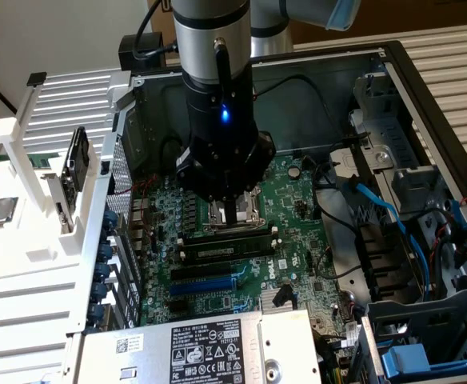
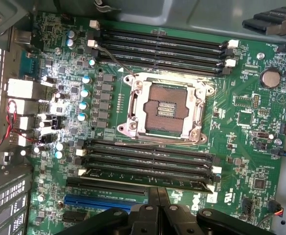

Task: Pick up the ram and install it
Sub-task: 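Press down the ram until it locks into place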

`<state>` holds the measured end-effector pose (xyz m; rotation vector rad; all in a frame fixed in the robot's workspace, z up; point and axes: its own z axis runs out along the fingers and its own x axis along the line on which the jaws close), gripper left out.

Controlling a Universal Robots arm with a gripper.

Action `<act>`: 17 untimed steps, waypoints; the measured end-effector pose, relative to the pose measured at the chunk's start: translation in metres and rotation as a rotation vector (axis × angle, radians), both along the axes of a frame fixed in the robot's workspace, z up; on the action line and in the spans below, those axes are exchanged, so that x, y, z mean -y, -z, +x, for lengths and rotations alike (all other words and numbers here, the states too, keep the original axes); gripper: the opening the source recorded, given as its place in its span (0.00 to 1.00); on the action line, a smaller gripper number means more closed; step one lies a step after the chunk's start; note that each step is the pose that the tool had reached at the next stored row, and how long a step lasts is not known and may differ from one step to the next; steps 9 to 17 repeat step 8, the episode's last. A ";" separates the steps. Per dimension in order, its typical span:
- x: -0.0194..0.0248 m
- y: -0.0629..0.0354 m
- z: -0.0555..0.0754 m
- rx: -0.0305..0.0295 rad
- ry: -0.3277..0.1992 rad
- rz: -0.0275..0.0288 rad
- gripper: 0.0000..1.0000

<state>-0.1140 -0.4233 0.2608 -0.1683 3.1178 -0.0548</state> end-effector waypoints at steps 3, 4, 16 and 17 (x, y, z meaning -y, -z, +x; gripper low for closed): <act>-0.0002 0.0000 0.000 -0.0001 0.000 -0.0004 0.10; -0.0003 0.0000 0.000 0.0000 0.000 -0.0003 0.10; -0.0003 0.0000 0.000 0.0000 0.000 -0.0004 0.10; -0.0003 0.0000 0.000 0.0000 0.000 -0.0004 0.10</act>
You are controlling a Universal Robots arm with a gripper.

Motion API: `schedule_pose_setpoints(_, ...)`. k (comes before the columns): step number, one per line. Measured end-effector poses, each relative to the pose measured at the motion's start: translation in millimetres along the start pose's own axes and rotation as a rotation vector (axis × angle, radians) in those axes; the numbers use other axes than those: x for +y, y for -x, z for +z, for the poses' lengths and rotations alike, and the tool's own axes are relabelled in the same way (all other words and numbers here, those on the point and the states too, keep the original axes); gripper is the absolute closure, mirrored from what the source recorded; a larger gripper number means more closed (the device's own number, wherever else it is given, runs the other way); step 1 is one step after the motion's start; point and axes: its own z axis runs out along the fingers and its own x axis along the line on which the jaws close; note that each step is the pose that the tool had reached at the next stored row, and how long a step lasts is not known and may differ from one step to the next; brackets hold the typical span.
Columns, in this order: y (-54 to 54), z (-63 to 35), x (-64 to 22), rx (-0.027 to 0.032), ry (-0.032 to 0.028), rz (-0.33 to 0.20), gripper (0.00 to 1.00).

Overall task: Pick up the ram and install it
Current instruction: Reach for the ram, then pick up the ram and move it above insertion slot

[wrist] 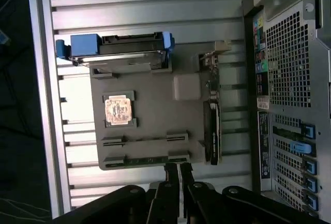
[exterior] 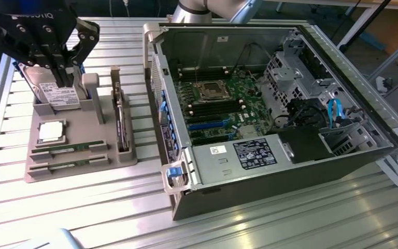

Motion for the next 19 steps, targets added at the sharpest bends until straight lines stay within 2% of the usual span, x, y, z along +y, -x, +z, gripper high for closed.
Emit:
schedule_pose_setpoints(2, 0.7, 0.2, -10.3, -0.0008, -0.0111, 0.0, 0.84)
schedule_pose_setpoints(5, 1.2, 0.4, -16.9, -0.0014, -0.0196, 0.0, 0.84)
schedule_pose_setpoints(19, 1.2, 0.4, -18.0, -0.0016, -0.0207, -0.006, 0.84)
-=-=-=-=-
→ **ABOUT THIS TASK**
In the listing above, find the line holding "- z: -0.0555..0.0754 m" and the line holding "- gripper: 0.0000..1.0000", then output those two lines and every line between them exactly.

→ **EXERCISE RESULT**
- z: -0.0555..0.0754 m
- rx: -0.0305..0.0295 rad
- ry: -0.3277..0.1992 rad
- rz: -0.0275..0.0288 rad
- gripper: 0.0000..1.0000

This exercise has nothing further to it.